Updates in the general policy noted by Kerri Oddenino, the City planner assigned the job of assembling relevant information on the policy, included the recommendation that licenses be limited to three companies for the year of the demonstration project with a maximum of 50 scooters per company.

Also, it was recommended that evaluating applications from companies include interoperability with adjacent locality, that permit fees be $3,500. The overall policy applies to more than scooters, but all “shared mobility devices,” such as motorized skateboards, bicycles and electric-power assisted bicycles as well as scooters using a 1,000 watt or a gasoline engine that displaces less than 36 cubic centimeters, weighs less than 100 pounds and has a speed of no more than 20 miles per hour on a paved surface level (the speed limit on sidewalks would be on the order of eight miles per hour).
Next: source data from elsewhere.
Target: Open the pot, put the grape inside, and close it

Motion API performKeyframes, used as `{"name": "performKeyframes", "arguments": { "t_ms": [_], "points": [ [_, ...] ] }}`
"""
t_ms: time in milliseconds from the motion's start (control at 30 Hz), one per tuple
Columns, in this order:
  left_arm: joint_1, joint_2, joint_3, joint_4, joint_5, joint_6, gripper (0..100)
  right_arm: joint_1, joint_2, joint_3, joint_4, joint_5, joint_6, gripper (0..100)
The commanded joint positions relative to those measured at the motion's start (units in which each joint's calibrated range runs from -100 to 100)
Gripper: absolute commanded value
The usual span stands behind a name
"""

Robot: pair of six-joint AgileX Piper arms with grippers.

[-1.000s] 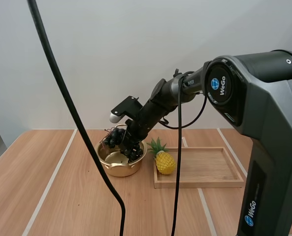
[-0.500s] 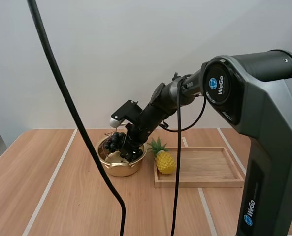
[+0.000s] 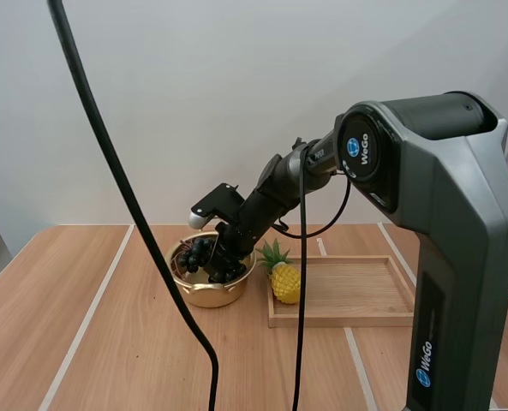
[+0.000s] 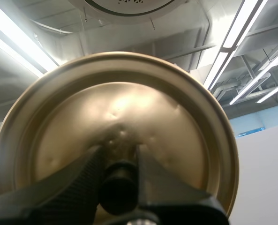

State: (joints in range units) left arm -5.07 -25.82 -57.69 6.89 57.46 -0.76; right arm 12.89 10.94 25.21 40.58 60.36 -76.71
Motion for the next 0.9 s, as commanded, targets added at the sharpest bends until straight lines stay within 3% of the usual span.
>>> {"name": "performKeyframes", "arguments": {
  "t_ms": [0,133,167,500,867],
  "points": [
    [0.12,-0.22,-0.17,0.61,-2.47,-0.56,0,-0.17,0.84,0.47,-2.65,-0.08,-0.48,17],
    [0.12,-0.22,-0.17,0.61,-2.47,-0.56,0,-0.17,0.84,0.47,-0.37,0.32,-0.39,92],
    [0.12,-0.22,-0.17,0.61,-2.47,-0.56,0,-0.09,0.72,0.47,-0.10,0.32,-0.39,100],
    [0.12,-0.22,-0.17,0.61,-2.47,-0.56,0,-0.08,-0.89,-3.06,1.08,1.10,1.13,100],
    [0.12,-0.22,-0.17,0.61,-2.47,-0.56,0,-0.08,-9.93,-3.99,-0.52,3.07,4.10,100]
  ]
}}
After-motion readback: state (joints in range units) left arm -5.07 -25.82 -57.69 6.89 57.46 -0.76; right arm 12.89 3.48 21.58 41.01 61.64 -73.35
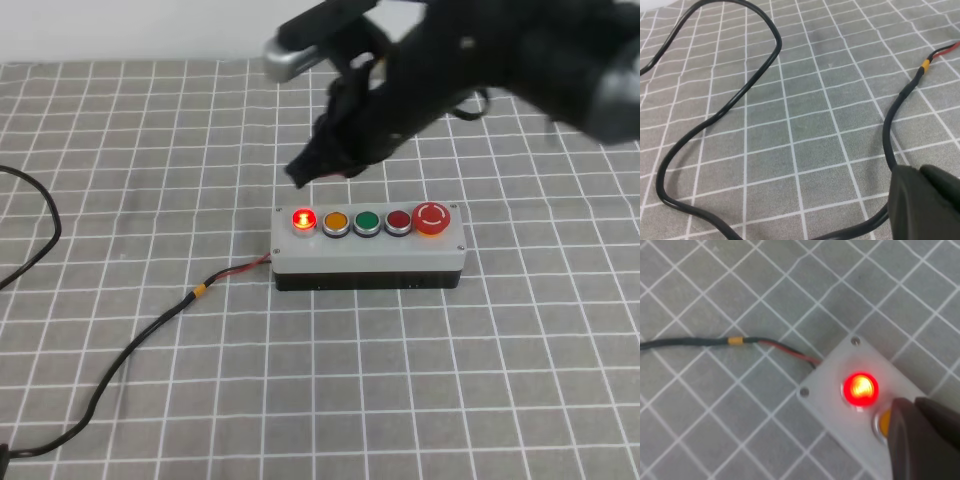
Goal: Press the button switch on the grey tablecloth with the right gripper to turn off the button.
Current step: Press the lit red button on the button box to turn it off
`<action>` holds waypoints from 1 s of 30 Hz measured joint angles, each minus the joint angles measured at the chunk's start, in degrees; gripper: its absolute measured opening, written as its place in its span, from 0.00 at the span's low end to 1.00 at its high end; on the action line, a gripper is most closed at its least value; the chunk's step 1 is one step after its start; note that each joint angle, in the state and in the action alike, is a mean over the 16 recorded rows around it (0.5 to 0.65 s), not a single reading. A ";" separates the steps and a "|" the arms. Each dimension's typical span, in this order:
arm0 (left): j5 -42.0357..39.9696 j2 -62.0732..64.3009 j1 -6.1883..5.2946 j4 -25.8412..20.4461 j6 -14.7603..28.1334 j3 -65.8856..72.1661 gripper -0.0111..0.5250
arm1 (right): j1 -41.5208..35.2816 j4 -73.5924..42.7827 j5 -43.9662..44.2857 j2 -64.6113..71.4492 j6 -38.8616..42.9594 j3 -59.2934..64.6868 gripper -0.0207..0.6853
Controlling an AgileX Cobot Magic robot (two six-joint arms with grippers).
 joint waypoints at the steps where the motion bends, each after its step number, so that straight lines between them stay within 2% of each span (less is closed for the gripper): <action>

Arlington County’s 2019 evaluation report identified ten main operational challenges for shared mobility devices (SMDs) consisting of (1) inconsistent deployment, (2) problematic deployment sites such as bus stops and pedestrian right-of-way sidewalks, (3) high operating speed, (4) sidewalk riding, (5) broken SMDs, (6) stolen and vandalized SMDs, (7) idle SMDs, (8) incorrectly parked SMDs, (9) crashes and injuries and (10) data collection.